WHAT YOU WILL DO. Filter the listing down to the lines containing the word "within".
______
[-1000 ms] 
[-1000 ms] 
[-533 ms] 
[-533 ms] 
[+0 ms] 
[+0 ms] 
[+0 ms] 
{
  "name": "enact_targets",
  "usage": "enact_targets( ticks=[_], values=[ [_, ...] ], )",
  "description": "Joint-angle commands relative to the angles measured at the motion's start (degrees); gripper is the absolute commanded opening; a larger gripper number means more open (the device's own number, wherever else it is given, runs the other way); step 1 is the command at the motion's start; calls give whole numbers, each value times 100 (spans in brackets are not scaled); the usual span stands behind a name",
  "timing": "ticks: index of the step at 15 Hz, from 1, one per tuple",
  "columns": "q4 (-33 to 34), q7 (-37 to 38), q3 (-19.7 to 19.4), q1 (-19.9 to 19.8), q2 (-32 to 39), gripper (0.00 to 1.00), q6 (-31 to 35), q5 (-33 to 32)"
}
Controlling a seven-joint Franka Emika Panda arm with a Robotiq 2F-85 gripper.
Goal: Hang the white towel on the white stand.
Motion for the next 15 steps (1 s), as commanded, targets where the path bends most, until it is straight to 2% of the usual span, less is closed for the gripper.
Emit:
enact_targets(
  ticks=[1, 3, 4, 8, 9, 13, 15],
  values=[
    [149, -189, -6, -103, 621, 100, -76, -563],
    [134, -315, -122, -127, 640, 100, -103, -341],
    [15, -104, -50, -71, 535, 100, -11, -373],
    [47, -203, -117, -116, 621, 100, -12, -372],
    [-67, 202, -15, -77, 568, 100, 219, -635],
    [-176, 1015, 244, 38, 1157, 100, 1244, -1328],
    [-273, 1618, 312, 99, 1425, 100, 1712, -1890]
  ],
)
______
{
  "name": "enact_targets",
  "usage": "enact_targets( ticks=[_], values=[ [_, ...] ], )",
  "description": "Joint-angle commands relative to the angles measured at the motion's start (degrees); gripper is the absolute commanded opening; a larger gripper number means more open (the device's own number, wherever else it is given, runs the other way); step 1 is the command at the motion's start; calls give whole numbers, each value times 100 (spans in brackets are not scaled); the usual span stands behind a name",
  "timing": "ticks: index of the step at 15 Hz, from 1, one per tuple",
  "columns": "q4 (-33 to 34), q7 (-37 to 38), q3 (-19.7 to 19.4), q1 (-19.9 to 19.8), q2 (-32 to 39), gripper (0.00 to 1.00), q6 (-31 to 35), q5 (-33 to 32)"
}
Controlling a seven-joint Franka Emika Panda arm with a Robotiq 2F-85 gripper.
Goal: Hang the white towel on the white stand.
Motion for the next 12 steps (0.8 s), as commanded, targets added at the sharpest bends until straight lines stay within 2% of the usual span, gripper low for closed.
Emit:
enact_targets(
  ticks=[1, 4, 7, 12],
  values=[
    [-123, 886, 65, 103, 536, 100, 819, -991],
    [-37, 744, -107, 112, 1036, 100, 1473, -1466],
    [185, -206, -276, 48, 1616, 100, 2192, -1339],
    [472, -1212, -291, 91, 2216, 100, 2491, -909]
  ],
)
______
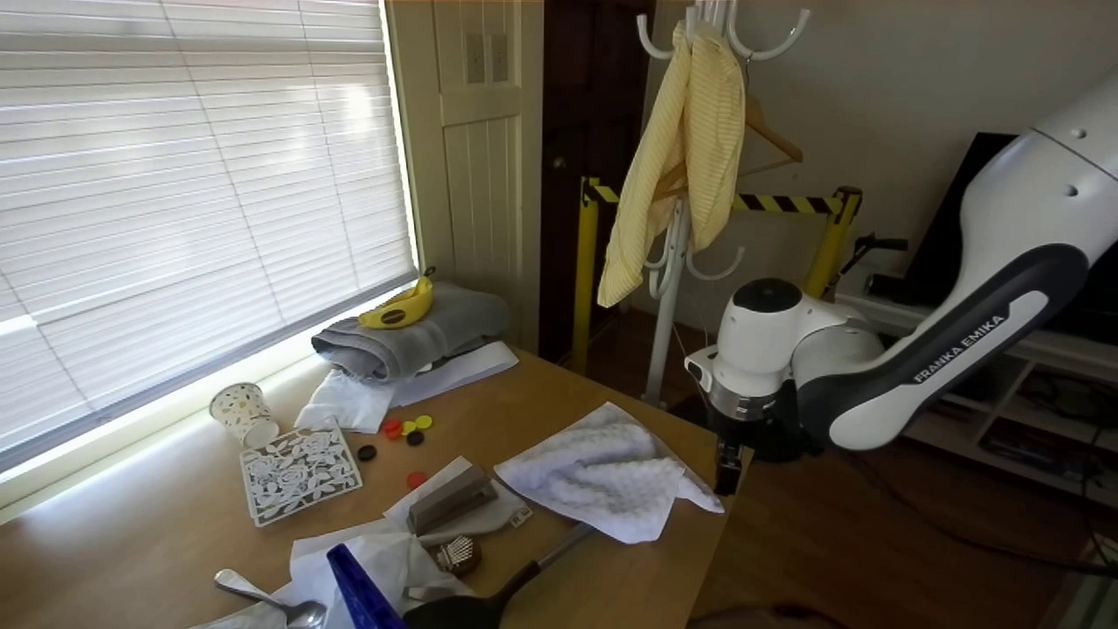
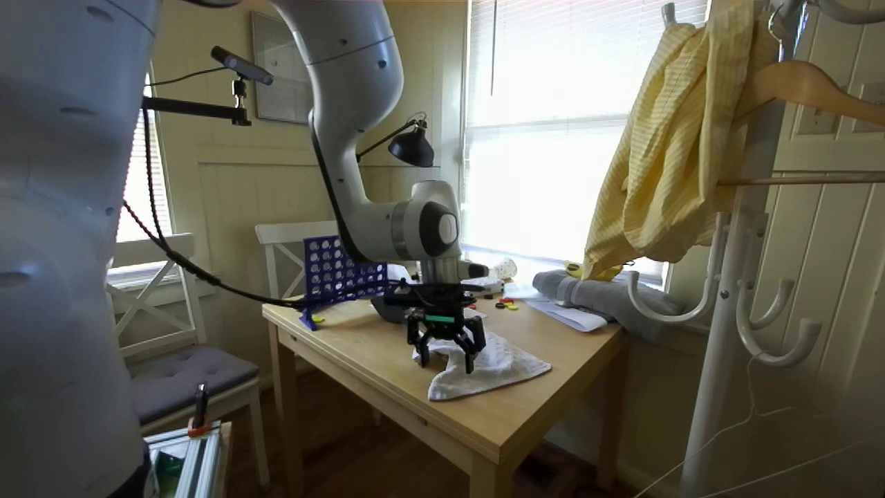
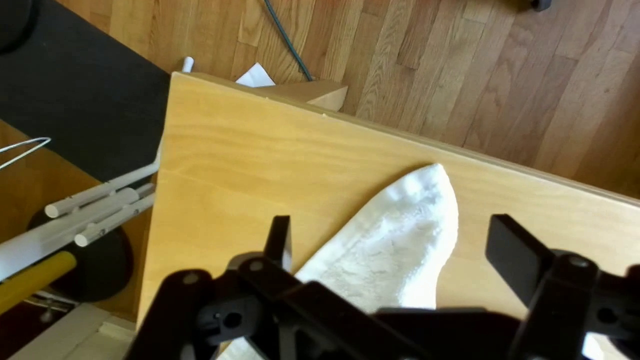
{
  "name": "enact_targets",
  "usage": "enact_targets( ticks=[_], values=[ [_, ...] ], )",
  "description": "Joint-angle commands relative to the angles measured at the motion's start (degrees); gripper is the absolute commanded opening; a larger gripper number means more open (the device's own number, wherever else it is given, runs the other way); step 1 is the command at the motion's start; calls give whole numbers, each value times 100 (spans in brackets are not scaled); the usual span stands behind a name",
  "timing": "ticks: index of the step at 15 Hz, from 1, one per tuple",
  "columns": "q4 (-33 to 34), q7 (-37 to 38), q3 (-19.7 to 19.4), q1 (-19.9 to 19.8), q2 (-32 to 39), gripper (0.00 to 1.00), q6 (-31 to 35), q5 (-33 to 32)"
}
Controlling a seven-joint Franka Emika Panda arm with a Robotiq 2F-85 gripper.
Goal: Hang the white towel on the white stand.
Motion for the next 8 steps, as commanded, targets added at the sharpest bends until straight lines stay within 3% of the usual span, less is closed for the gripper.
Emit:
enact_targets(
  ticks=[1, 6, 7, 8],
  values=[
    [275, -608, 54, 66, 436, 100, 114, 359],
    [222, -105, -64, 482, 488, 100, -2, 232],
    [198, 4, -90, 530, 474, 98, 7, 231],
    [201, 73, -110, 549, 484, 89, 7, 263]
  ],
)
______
OUTPUT OF THE TASK.
Motion for the next 12 steps (0.8 s), as commanded, targets added at the sharpest bends until straight lines stay within 2% of the usual span, gripper low for closed.
Motion for the next 8 steps, as commanded, targets added at the sharpest bends until straight lines stay within 3% of the usual span, less is closed for the gripper.

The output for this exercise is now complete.